Había salido el día anterior en busca de una aldea yanomami en las montañas, diciendo que volvería por la noche. Pero nadie la había visto. Busqué entre las chabolas y los bares construidos por los mineros, y entre los grupos de hombres en el fondo de las canteras, pero sin éxito. Sí encontré a mi amigo Paulo, un mecánico que había defendido a los indígenas en discusiones con los otros mineros, y salimos hacia el valle para buscarla. El río corría naranja y muerto, ahogado por el barro de la selva que levantaban las minas. A su alrededor, el valle era un páramo de pedreras, montones de desechos y árboles caídos. Los mineros que trabajaban en una concesión llamada Junior Blefé nos dijeron que Bárbara había pasado por allí la víspera, pero que no había vuelto. Un hombre con cara de bebedor y un ojo morado decía saber cómo llegar a la aldea y accedió a guiarnos.
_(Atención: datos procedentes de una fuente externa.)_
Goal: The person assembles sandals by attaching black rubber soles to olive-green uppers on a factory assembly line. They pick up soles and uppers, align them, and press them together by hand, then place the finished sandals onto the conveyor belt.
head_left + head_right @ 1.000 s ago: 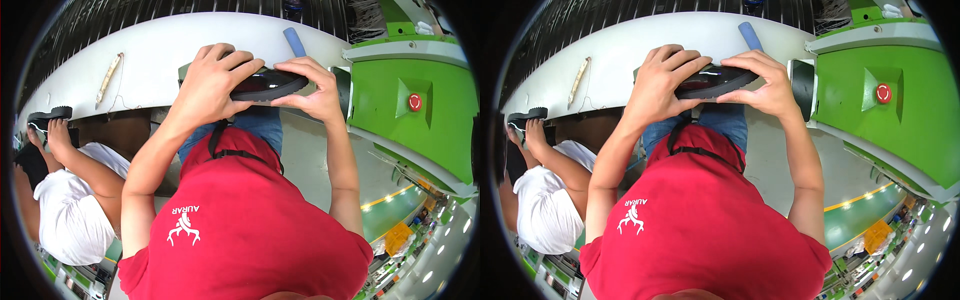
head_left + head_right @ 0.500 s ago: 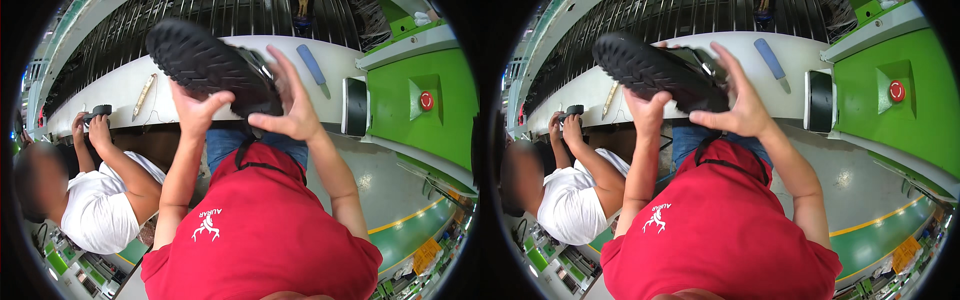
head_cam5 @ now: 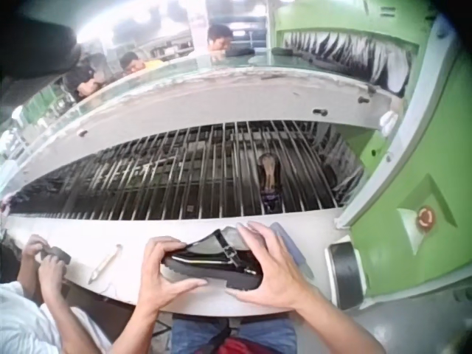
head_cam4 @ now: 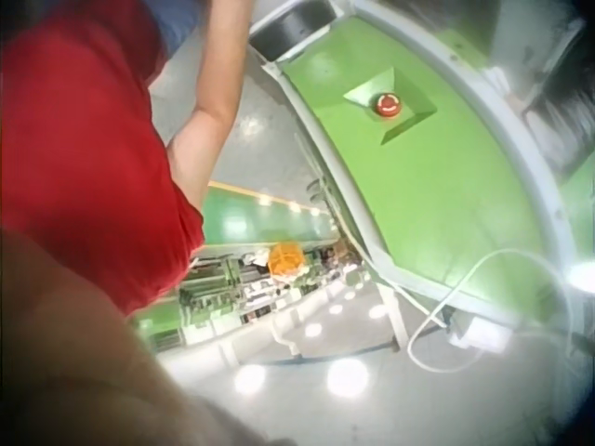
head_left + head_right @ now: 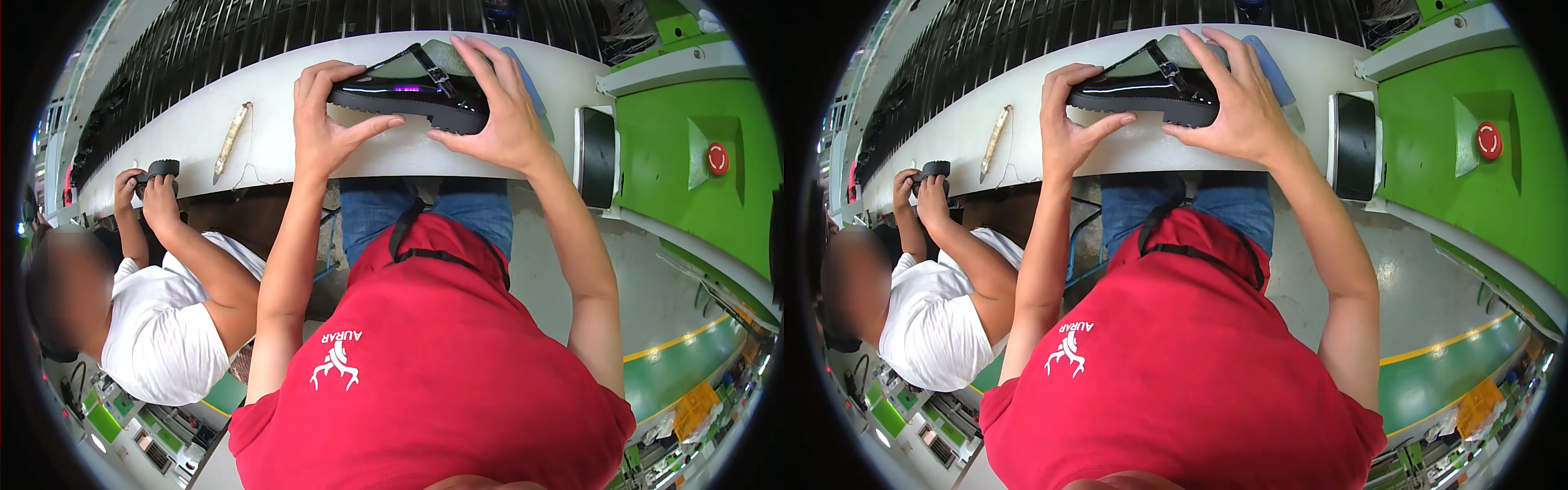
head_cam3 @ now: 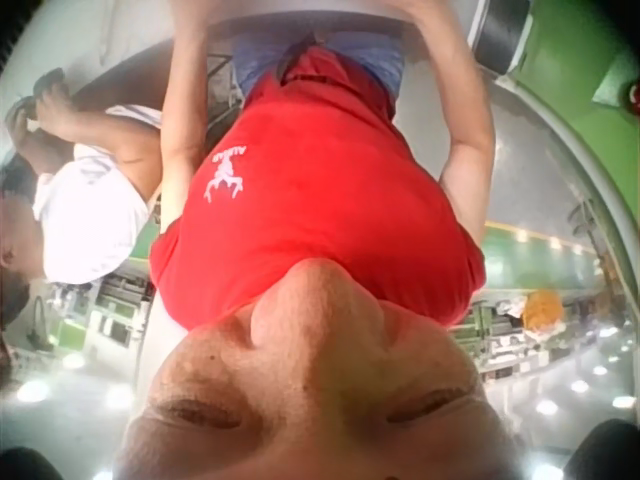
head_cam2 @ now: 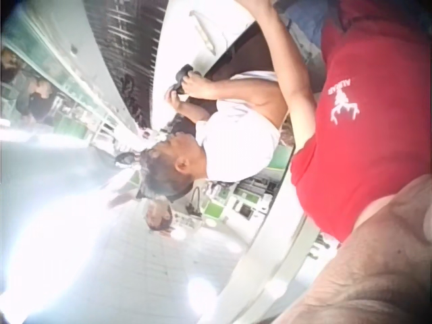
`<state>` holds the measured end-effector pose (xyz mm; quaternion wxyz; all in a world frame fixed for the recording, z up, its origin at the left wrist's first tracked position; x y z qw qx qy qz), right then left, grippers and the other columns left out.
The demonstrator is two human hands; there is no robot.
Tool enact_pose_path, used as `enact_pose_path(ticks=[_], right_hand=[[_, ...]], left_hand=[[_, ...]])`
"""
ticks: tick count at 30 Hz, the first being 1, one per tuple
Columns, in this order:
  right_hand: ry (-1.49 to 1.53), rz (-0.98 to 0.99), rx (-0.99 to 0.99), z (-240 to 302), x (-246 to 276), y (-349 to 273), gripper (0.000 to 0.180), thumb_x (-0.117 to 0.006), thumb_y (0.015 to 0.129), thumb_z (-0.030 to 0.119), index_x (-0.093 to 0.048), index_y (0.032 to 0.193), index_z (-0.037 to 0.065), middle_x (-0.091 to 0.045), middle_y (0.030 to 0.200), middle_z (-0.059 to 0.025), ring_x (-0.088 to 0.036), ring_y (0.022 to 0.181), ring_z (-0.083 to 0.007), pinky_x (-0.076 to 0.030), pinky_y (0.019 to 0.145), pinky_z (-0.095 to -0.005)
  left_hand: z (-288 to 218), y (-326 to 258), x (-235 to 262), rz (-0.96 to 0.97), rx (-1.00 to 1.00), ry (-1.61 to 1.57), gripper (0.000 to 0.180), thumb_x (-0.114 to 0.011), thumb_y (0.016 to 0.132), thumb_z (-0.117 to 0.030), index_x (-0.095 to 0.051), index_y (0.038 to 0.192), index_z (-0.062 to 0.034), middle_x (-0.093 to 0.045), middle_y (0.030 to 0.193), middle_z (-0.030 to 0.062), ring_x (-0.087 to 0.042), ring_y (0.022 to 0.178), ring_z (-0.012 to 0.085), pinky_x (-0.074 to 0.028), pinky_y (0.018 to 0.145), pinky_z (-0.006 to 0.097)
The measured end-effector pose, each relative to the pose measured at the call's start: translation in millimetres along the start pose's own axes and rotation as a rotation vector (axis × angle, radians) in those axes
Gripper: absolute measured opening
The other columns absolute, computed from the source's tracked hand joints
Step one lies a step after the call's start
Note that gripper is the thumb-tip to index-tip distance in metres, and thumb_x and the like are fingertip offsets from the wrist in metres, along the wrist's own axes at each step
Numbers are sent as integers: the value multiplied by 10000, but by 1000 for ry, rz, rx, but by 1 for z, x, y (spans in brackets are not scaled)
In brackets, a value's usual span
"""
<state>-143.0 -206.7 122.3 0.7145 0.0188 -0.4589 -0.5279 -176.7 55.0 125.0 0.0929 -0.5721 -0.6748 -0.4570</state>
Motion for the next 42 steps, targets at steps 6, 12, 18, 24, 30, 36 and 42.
enact_pose_path(ticks=[6,12,18,24,30,36,42], right_hand=[[37,-6,-3,-3,1,-2,1152,-1052,640,473,-557,1618,118,-545,1497,-181,-577,1327,-413,-514,1130,-517],[-15,-43,21,5,0,-5,1020,-1052,639,476,-650,1498,99,-551,1490,-185,-582,1331,-427,-515,1115,-520],[-93,8,111,39,17,15,994,-1052,617,374,-670,1487,82,-547,1503,-216,-569,1332,-469,-510,1120,-556],[-351,-45,489,127,97,79,962,-1049,596,378,-719,1439,52,-584,1496,-241,-586,1339,-450,-512,1120,-564],[-652,-836,711,189,153,220,857,-1067,678,456,-759,1387,86,-575,1470,-219,-519,1386,-401,-446,1155,-550],[-1068,-810,745,169,109,392,786,-949,757,672,-813,1338,159,-555,1460,-224,-508,1388,-413,-408,1149,-587],[-601,-71,252,74,20,470,588,-802,979,444,-731,1485,151,-486,1703,-211,-607,1461,-387,-512,1191,-475]], left_hand=[[4,-4,-1,-7,15,-44,733,-1074,646,-346,-751,1222,-28,-703,1244,143,-687,1206,309,-557,1052,419],[3,-8,4,-65,-6,-78,694,-1073,627,-333,-761,1166,-27,-716,1223,151,-672,1234,342,-536,1080,447],[10,-26,10,-157,52,-207,731,-1068,609,-360,-759,1183,-30,-706,1290,166,-626,1345,378,-502,1142,486],[3,-38,50,-478,14,-432,970,-994,753,-395,-567,1551,-45,-495,1616,220,-514,1473,420,-451,1216,521],[33,-61,37,-280,161,40,403,-885,873,-180,-726,1212,-32,-705,1309,173,-634,1294,406,-513,1103,501],[37,-59,26,-233,172,-74,269,-892,865,-185,-750,1038,-35,-749,1116,150,-695,1133,382,-549,1021,493],[41,-61,24,-253,191,-87,257,-891,878,-195,-764,1036,-37,-760,1083,155,-710,1100,382,-577,980,462]])
Point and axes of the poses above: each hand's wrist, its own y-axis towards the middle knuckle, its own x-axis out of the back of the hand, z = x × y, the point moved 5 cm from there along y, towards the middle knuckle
Salimos hacia las montañas, corriendo.
Poco después de adentrarnos en la oscuridad de la selva empezamos a encontrar huellas de las deportivas de Bárbara; eran huellas de un día, cubiertas por pisadas desnudas de los yanomamis. Yo no apartaba los ojos del suelo, pero de vez en cuando Paulo se detenía y gritaba. «Mira el agua, mira esos árboles: qué hermoso, ¿no te parece hermoso?». Yo me paraba a mirar un momento, y veía los árboles combados sobre el agua clara por el musgo y las epifitas, y las libélulas suspendidas en puntos de luz.
Seguimos corriendo, siguiendo las huellas de Bárbara, resbalándonos en el sendero de barro. A mediodía empezamos a subir una pendiente escarpada; la respiración me salía como si tuviera que atravesar una sábana. Al poco tiempo vi luz ante nosotros; estábamos llegando a lo alto de la montaña. Desde su cima vimos a unas mujeres en el otro extremo del valle, vestidas solamente con taparrabos, atravesando platanales con cestas de fruta. Las colinas se perdían escalonadas en el silencio, cubiertas de árboles, impertérritas. Nos quedamos ocultos unos minutos entre los árboles, luego bajamos a la falda del valle y subimos a los jardines, diciendo en portugués que éramos amigos. Se quedaron quietos observando cómo nos acercábamos. Yo estiré las manos y las estrecharon con una sonrisa tímida.